_Task goal_
In the listing, locate the line containing "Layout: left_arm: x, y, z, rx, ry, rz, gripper", then quote it and all following lines exactly. Omit pictures.

_Dataset section_
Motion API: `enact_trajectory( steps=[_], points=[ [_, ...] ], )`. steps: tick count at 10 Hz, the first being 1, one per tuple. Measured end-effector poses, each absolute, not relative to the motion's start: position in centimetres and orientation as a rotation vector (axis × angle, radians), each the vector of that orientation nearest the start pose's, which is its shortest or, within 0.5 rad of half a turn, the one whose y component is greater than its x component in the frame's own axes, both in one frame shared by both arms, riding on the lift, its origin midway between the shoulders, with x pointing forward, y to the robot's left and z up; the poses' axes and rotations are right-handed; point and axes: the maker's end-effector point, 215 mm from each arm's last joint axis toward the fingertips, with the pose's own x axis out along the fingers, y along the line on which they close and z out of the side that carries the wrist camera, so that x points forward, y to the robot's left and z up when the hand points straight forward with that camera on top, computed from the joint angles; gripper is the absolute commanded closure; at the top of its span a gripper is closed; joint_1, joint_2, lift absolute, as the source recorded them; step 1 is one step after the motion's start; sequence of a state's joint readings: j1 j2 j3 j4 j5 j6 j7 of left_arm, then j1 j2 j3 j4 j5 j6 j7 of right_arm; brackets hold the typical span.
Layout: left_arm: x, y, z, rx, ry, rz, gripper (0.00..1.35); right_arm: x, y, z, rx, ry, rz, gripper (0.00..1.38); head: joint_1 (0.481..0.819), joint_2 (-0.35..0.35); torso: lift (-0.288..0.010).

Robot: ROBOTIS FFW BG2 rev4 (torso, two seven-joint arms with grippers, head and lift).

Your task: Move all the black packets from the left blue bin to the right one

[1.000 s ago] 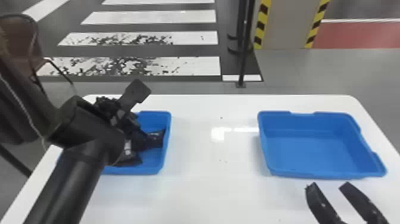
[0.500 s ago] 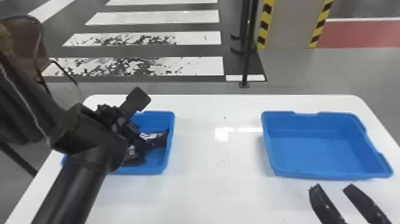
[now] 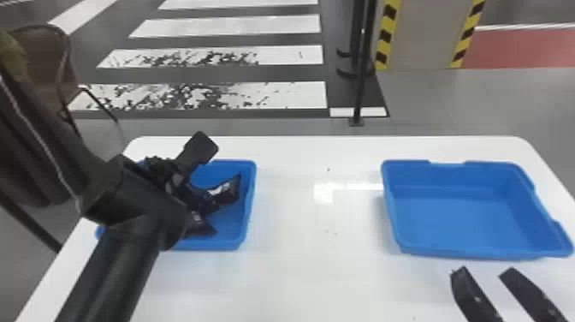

_Exercise answer_
Layout: left_arm: x, y, z, rx, ry, rz, gripper (0.00..1.35); right_arm: x, y, z, rx, ry, rz, gripper (0.00..1.38); head: joint_1 (0.481..0.819), joint_2 (-0.35..0.35); torso: lift (-0.288..0.010).

Robot: ROBOTIS FFW BG2 rev4 (torso, two seven-joint arms with grippers, head and lift).

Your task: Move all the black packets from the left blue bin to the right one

[1.000 s ago] 
[0.500 s ago] 
[now] 

That finishes the answer to the exercise.